HLCs were successfully generated from HUMSCs by forced expression of FOXA3, HNF1A, and HNF4A (collectively as 3TFs) and c-Myc. In vitro and in vivo functional experiments were conducted to demonstrate the hepatic phenotype, characterization, and function of HUMSC-derived HLCs (HUMSC-iHeps). ChIP-seq and RNA-seq were integrated to reveal the potential molecular mechanisms underlying c-Myc-mediated reprogramming.

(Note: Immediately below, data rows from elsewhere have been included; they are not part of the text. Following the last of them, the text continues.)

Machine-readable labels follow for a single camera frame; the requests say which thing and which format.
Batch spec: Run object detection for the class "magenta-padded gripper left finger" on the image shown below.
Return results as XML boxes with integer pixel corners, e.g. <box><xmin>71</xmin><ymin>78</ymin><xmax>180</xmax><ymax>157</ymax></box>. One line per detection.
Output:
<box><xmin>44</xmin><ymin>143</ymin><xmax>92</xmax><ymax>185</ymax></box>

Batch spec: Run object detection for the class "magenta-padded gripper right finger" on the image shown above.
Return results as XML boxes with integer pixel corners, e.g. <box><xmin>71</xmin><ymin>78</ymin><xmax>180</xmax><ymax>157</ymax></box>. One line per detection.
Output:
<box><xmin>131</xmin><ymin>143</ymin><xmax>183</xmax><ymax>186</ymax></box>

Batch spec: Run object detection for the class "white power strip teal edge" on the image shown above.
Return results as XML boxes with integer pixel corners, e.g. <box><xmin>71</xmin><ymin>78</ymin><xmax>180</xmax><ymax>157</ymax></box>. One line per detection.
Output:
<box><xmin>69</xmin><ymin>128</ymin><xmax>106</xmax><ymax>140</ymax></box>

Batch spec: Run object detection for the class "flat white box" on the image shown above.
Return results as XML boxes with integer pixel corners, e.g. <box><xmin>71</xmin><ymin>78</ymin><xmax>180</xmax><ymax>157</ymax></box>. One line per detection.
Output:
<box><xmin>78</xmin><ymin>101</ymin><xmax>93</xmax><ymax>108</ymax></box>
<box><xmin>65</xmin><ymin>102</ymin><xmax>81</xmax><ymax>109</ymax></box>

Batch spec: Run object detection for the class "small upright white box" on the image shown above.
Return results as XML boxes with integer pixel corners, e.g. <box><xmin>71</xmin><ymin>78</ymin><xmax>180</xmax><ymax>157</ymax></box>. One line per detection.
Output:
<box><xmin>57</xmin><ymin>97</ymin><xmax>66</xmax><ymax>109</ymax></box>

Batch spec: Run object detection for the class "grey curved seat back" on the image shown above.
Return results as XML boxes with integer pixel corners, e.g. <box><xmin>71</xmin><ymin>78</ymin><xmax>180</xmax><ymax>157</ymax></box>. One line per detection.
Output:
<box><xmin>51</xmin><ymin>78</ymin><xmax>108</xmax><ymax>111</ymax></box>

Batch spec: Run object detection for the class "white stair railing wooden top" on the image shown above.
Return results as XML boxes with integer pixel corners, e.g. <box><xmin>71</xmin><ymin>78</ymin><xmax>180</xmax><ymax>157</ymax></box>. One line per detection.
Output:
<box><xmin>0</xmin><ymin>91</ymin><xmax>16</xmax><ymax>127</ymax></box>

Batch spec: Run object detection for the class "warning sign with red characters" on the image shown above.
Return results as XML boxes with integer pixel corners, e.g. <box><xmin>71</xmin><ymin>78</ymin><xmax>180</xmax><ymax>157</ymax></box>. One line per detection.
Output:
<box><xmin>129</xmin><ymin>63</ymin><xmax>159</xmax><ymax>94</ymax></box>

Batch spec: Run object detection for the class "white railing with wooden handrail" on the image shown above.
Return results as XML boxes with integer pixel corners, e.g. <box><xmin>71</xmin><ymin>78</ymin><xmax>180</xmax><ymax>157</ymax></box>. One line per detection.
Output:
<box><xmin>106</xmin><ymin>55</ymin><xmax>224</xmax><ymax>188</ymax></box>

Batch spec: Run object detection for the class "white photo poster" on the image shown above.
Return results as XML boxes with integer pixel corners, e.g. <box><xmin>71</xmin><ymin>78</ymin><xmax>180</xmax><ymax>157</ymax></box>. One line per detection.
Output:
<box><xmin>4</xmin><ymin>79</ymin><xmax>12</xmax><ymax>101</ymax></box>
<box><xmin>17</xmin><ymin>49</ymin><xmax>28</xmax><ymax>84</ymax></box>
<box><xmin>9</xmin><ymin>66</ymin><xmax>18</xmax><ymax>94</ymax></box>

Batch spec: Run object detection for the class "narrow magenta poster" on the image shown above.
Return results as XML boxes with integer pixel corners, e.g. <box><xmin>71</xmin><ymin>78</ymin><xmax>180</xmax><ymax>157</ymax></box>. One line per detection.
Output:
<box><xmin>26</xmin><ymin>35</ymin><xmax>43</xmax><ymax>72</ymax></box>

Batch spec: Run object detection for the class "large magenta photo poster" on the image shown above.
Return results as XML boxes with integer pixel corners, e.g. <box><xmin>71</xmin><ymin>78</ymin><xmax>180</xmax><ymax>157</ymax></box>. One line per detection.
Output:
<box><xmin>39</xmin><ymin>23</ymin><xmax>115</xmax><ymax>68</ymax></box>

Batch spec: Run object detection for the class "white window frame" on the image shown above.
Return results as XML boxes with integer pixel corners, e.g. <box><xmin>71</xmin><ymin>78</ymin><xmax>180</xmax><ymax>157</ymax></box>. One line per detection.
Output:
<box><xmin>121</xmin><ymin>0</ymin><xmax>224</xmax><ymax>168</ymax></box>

We showed that c-Myc greatly improved the trans-differentiation efficiency for HLCs from HUMSCs, which remained highly efficient in reprogramming fibroblasts into HLCs, suggesting c-Myc could promote direct reprogramming and its potentially widespread applicability for generating large amounts of HLCs in vitro. Mice transplantation experiments further confirmed the therapeutic potential of HUMSC-iHeps by liver function restoration and survival prolongation. Besides, in vivo safety assessment demonstrated the low risk of the tumorigenic potential of HUMSC-iHeps. We found that c-Myc functioned predominantly at an early phase of reprogramming, and we further unraveled the regulatory network altered by c-Myc.
c-Myc enhanced reprogramming efficiency of HLCs from HUMSCs. A large scale of functional HLCs generated more conveniently from HUMSCs could benefit biomedical studies and applications of liver diseases.

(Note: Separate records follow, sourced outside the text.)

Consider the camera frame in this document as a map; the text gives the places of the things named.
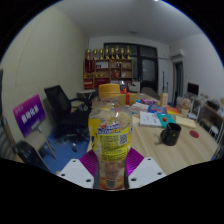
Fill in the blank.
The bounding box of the pink package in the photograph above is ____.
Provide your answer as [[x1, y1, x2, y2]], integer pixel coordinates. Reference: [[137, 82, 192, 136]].
[[139, 98, 158, 106]]

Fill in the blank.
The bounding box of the teal book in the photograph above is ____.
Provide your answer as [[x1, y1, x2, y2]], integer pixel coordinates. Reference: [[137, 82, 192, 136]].
[[157, 113, 177, 129]]

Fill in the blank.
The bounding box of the orange carton box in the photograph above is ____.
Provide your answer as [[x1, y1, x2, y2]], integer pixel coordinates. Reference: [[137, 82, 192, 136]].
[[159, 92, 169, 108]]

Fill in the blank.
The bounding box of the purple sign board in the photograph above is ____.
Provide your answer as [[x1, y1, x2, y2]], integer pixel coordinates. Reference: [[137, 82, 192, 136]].
[[12, 94, 47, 138]]

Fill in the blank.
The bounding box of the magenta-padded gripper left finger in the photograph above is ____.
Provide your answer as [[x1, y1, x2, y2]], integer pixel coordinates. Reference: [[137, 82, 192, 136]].
[[56, 148, 100, 190]]

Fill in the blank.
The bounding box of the black mug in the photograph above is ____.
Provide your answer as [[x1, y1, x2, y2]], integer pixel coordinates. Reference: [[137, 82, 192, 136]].
[[159, 122, 182, 147]]

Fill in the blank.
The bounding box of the white wall air conditioner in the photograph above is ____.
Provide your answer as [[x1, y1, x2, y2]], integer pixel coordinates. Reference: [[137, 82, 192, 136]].
[[170, 49, 186, 63]]

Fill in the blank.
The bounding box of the wooden shelf unit with trophies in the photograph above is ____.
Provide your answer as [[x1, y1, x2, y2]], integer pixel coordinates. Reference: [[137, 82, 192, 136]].
[[83, 45, 134, 90]]

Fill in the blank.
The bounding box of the black office chair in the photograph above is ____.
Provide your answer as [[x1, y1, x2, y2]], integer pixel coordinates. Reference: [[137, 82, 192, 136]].
[[43, 84, 93, 139]]

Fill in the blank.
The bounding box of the white booklet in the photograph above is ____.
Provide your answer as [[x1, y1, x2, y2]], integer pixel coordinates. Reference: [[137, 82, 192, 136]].
[[138, 110, 162, 128]]

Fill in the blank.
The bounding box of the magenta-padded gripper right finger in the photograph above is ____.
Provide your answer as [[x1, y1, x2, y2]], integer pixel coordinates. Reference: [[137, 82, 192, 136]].
[[125, 147, 167, 190]]

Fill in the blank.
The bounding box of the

通过直接重编程将人成纤维细胞转化为肝细胞样细胞,以生成大量用于肝组织工程的功能性肝细胞,这一方法被提出。然而,大量获得人成纤维细胞的困难极大地限制了这种方法的广泛实施。同时,人脐带间充质干细胞(HUMSCs)因其伦理问题有限、易于获得和体外增殖等优势,成为肝细胞样细胞(HLCs)的首选细胞来源。然而,目前尚无将 HUMSCs 直接重编程为肝前体细胞(HLCs)的报道。
通过强制表达 FOXA3、HNF1A 和 HNF4A(统称为 3TFs)和 c-Myc,我们成功地将 HLCs 从 HUMSCs 中诱导生成。通过体外和体内功能实验,证明了 HUMSC 来源的 HLC(HUMSC-iHeps)的肝表型、特征和功能。整合 ChIP-seq 和 RNA-seq 揭示了 c-Myc 介导的重编程的潜在分子机制。
我们发现 c-Myc 极大地提高了 HUMSCs 向 HLCs 的转分化效率,并且在将成纤维细胞重编程为 HLCs 时仍然保持着高效性,提示 c-Myc 可以促进直接重编程,并且可能具有广泛的适用性,可用于体外大量生成 HLCs。小鼠移植实验进一步证实了 HUMSC-iHeps 通过恢复肝功能和延长生存时间的治疗潜力。此外,体内安全性评估表明 HUMSC-iHeps 的致瘤潜力风险较低。我们发现 c-Myc 在重编程的早期阶段起主要作用,并且我们进一步揭示了 c-Myc 改变的调控网络。
c-Myc 增强了 HUMSCs 向 HLCs 的重编程效率。更方便地从 HUMSCs 中生成大量功能性 HLCs 可以有益于生物医学研究和肝脏疾病的应用。